6 thoughts on “Satori Files For Bankruptcy: What that Means for Medical Travel

  1. Benjamin Simons

    Hi Richard: I know of several entities that incentivizes outbound medical travel for self-funded entities. I do not believe that the patents held by Satori stopped other organizations making a “go at it” in delivering true cost savings models, in fact most of the other key players within this market are all doing it to some extent. The most recent leaders of the company made every effort to correct mistakes made in the past, they in fact were one of the very few who actually were providing services to the self funded community, and their (Satori’s) clients actually implemented and utilized the medical travel benefit.

    Kind regards,
    Benjamin Simons – Int’l Director / Broker
    Global Protective Solutions
    Custom Assurance Placements, Ltd.


  2. Transforming Workers' Comp Post author

    That may be true, but I think it inhibited the US insurance industry from fully embracing it as an option, There may be other reasons, but you must admit, the patent had a chilling effect. No one would want to get permission to do business from another business. Walmart certainly doesn’t, otherwise, mom and pop stores would complain and stop them from taking business away. A town in Texas is losing their Walmart market, and that store caused a small grocery store to go out of business when it came in. So Satori did have an impact, and now there may be better days ahead.


    1. Benjamin Simons

      I seriously doubt that the patent had much if any effect on organizations embracing medical travel for the US market, as a matter of fact I have never heard anyone bring it up as a reason not to do medical travel. I hope you prove me wrong, and now the American market can finally be free to use medical travel as a silver bullet.

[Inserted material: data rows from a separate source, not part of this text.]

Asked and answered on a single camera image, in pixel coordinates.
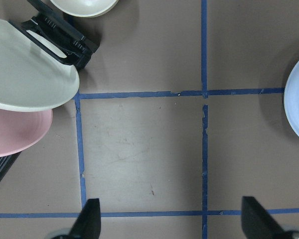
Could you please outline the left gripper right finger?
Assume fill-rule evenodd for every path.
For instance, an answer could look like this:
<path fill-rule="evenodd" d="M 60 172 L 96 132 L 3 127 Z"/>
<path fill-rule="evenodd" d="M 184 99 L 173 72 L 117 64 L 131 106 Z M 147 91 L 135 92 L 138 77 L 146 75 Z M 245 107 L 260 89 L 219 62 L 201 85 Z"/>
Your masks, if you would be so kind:
<path fill-rule="evenodd" d="M 248 239 L 299 239 L 299 230 L 285 230 L 252 196 L 241 201 L 241 228 Z"/>

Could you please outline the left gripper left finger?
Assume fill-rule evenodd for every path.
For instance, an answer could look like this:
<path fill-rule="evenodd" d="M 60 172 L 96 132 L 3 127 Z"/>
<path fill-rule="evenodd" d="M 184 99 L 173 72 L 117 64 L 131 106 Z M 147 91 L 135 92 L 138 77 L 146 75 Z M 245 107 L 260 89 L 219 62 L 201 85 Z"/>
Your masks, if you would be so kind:
<path fill-rule="evenodd" d="M 101 233 L 101 212 L 99 199 L 89 199 L 68 236 L 70 239 L 98 239 Z"/>

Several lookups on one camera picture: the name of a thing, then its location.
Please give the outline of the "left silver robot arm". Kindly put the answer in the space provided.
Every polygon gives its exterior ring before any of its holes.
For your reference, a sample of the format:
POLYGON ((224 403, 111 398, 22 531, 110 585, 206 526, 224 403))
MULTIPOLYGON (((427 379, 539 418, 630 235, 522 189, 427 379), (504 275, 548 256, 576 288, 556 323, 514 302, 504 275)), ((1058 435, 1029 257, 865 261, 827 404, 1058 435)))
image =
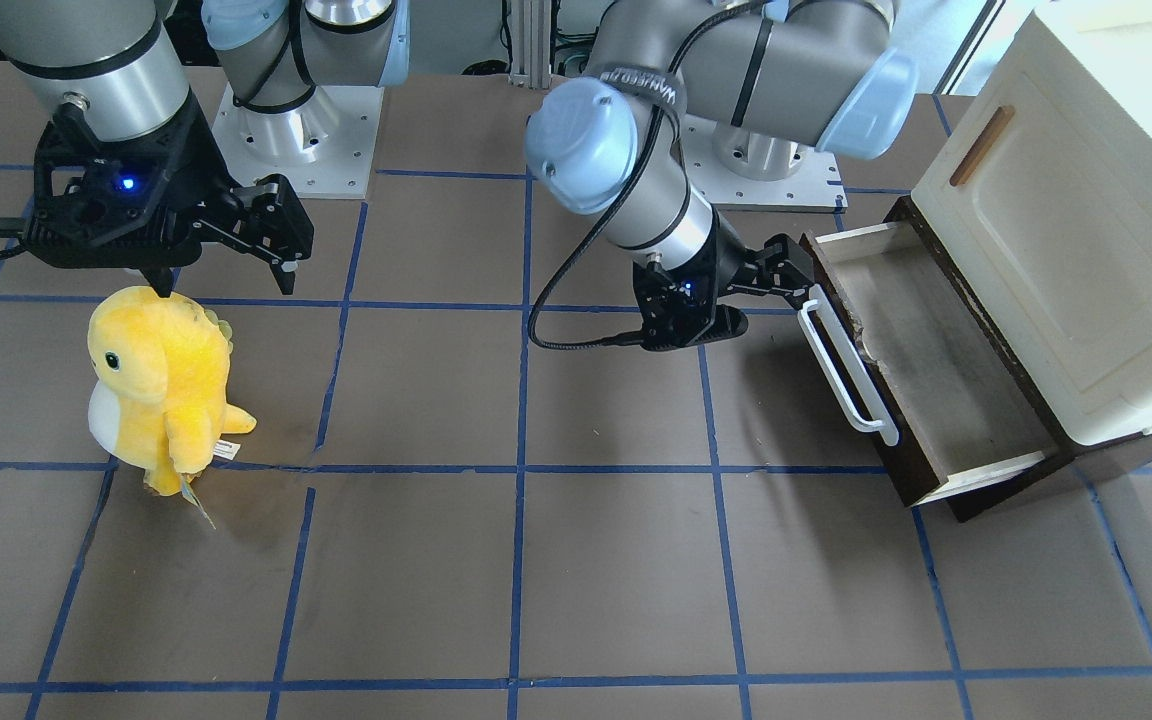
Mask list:
POLYGON ((804 143, 847 158, 890 149, 918 65, 890 44, 897 1, 613 1, 584 74, 550 91, 526 120, 526 168, 590 232, 532 304, 526 338, 558 351, 637 346, 670 351, 740 338, 733 293, 803 306, 812 262, 785 234, 742 242, 685 168, 687 118, 804 143), (544 340, 550 296, 594 241, 632 263, 641 328, 544 340))

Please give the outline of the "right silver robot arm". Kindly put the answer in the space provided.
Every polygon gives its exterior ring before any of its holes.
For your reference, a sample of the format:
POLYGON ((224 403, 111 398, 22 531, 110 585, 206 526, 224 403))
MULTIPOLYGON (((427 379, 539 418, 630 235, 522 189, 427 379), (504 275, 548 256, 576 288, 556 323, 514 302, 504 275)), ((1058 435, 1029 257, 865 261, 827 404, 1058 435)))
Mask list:
MULTIPOLYGON (((662 304, 699 313, 732 293, 803 300, 806 252, 783 234, 746 249, 675 156, 687 51, 749 14, 736 6, 708 15, 662 63, 611 65, 568 81, 526 120, 531 176, 596 219, 558 278, 608 232, 632 255, 649 313, 662 304)), ((289 141, 266 127, 244 135, 273 167, 347 154, 328 88, 404 78, 403 1, 205 1, 200 23, 227 73, 233 113, 297 129, 289 141)), ((294 290, 314 225, 291 179, 233 176, 157 3, 0 1, 0 50, 51 113, 35 152, 35 210, 0 218, 0 237, 15 240, 0 260, 31 252, 58 268, 131 270, 166 297, 172 270, 221 243, 268 266, 279 291, 294 290)))

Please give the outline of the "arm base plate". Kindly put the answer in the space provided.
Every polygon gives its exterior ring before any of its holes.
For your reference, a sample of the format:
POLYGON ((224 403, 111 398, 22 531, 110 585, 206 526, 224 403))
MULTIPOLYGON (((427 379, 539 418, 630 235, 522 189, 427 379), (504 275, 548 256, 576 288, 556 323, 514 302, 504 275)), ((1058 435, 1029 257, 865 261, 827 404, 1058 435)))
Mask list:
POLYGON ((831 152, 785 138, 685 118, 687 176, 714 209, 836 213, 847 206, 831 152))
POLYGON ((301 199, 362 200, 369 191, 384 88, 316 88, 282 114, 242 109, 225 88, 212 135, 238 184, 282 174, 301 199))

  3. Transforming Workers' Comp Post author

    I think the small fry’s have been hurt, they usually are when a big company “corners” a market. Hey, I may be wrong too, but it is just what I think may be a reason for the reluctance, for the lack of real movement from employers and carriers, and from facilitators to capitalize on the definite cost savings that medical travel offers. I do agree with your last statement, that is why I wrote the piece.


  4. Benjamin Simons

    I think your impression of Satori being some kind of massive and dominating corporation may be off a lot. The reluctance is not due to Satori dominating the medical travel industry in the US, if that were the case they would not have filed for bankruptcy. The reluctance is that the US healthcare industry is so incredibly and unnecessarily complicated, and that thinking outside of the box is too damn scary. Those that do think outside the box and who march to a different drummer will be awarded with far less costly care, better results, and happier employees.


  5. Transforming Workers' Comp Post author

    Well, I do think outside the box, but so far not seeing any rewards for my efforts. I will tell you, if I hadn’t already, that the person who gave me my idea for my paper in the first place was a lawyer with Satori at that time, and I have not ascertained her role in the patent application or awarding.